_PROBLEM_
Each line of the material must appear again in the answer, exactly.

_DATASET SECTION_
*-*-*
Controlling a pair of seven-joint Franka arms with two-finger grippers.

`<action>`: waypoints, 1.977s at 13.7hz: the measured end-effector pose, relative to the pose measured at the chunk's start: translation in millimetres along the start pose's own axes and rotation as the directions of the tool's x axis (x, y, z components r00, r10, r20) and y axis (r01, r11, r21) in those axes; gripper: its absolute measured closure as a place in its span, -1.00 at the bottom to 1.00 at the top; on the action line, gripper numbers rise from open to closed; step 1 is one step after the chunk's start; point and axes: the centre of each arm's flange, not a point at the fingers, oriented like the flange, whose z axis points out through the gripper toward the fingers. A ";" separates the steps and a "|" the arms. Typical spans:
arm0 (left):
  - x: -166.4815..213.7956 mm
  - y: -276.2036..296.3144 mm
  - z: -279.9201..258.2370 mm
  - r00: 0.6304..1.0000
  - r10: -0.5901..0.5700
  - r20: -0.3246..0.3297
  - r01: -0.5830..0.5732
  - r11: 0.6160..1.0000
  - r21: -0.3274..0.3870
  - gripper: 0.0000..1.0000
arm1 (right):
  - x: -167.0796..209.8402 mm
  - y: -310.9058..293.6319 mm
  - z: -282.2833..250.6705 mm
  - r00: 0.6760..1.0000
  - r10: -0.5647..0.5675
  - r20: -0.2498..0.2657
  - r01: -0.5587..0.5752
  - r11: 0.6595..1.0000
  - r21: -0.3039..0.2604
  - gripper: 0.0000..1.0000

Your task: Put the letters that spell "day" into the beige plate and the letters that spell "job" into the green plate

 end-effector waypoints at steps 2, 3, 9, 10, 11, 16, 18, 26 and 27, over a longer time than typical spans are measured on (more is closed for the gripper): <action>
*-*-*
_RESULT BELOW_
Controlling a pair of seven-joint Franka arms with two-finger grippers.

`<action>`: waypoints, 1.977s at 13.7hz: the measured end-effector pose, relative to the pose measured at the chunk's start: translation in millimetres along the start pose's own axes and rotation as the directions of the tool's x axis (x, y, z components r00, r10, r20) and y axis (r01, r11, r21) in those axes; gripper: its absolute measured closure as a place in its span, -1.00 at the bottom to 1.00 at the top; on the action line, gripper numbers rise from open to closed; step 1 is one step after the chunk's start; point and axes: the centre of each arm's flange, not a point at the fingers, oriented like the flange, whose z axis points out through the gripper toward the fingers. A ";" separates the steps and a "|" the arms. Typical spans:
arm0 (left):
  - x: -166.4815..213.7956 mm
  - y: -276.2036..296.3144 mm
  - z: -279.9201..258.2370 mm
  - r00: 0.6304..1.0000
  - r10: -0.5901..0.5700
  - r20: -0.3246..0.3297
  - r01: -0.5830..0.5732
  - r11: 0.6160..1.0000
  - r21: -0.3274..0.3870
  - gripper: 0.0000..1.0000
arm1 (right):
  - x: -167.0796..209.8402 mm
  - y: -310.9058..293.6319 mm
  - z: -282.2833..250.6705 mm
  - r00: 0.6760..1.0000
  - r10: -0.5647..0.5675
  - r20: -0.2498..0.2657
  - r01: -0.5587..0.5752
  - r11: 0.6595..1.0000
  - r21: -0.3039..0.2604
  - gripper: 0.0000..1.0000

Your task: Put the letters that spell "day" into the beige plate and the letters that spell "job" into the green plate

 end-effector waypoints at steps 2, 3, 9, 10, 11, 16, 18, 26 and 27, over a longer time than typical spans are measured on (more is closed for the gripper): <action>

Nothing remains to be written for this exercise.